### INSTRUCTIONS TO FOLLOW:
Stopping at the line that holds "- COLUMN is", repeat the lines below exactly, starting from the very first and including that final line.
+ + + + +
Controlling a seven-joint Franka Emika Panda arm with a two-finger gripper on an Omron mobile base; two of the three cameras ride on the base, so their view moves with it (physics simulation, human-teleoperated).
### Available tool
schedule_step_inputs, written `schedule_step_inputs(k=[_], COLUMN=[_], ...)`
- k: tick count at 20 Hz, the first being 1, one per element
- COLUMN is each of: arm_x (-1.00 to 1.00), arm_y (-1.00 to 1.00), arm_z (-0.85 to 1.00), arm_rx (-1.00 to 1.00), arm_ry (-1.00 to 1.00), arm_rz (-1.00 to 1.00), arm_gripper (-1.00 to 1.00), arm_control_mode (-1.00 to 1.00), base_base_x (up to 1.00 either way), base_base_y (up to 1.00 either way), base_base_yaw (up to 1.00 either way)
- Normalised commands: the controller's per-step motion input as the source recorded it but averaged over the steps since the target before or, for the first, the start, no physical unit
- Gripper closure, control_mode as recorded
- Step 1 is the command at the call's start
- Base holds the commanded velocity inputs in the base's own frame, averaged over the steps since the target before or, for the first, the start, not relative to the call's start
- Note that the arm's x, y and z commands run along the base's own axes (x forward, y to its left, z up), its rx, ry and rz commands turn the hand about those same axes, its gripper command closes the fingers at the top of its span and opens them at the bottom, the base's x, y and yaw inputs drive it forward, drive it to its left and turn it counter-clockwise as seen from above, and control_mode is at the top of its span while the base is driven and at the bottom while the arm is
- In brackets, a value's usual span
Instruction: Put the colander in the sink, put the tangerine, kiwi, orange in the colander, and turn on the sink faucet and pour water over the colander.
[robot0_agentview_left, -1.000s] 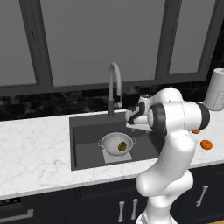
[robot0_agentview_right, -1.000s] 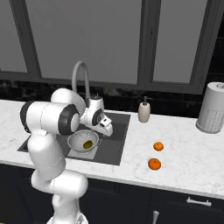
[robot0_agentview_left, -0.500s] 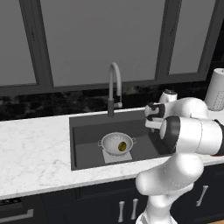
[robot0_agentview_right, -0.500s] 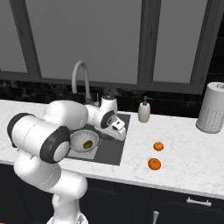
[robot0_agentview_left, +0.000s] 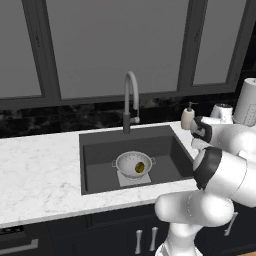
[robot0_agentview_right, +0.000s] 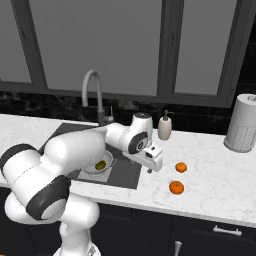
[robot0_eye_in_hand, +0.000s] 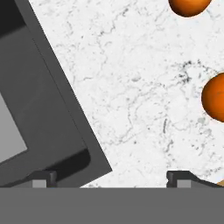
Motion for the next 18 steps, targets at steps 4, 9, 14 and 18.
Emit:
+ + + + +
### RESULT:
Controlling a seven-joint Franka Emika Panda arm with a two-finger gripper on an Omron mobile base; two of the three cameras ride on the base, so their view moves with it (physics simulation, human-teleoperated).
### Available tool
schedule_step_inputs, written `schedule_step_inputs(k=[_], COLUMN=[_], ...)`
- k: tick count at 20 Hz, the first being 1, one per element
- COLUMN is each of: arm_x (-1.00 to 1.00), arm_y (-1.00 to 1.00), arm_z (-0.85 to 1.00), arm_rx (-1.00 to 1.00), arm_ry (-1.00 to 1.00), arm_rz (-1.00 to 1.00), arm_gripper (-1.00 to 1.00), arm_control_mode (-1.00 to 1.00), base_base_x (up to 1.00 either way), base_base_y (up to 1.00 either way), base_base_yaw (up to 1.00 either way)

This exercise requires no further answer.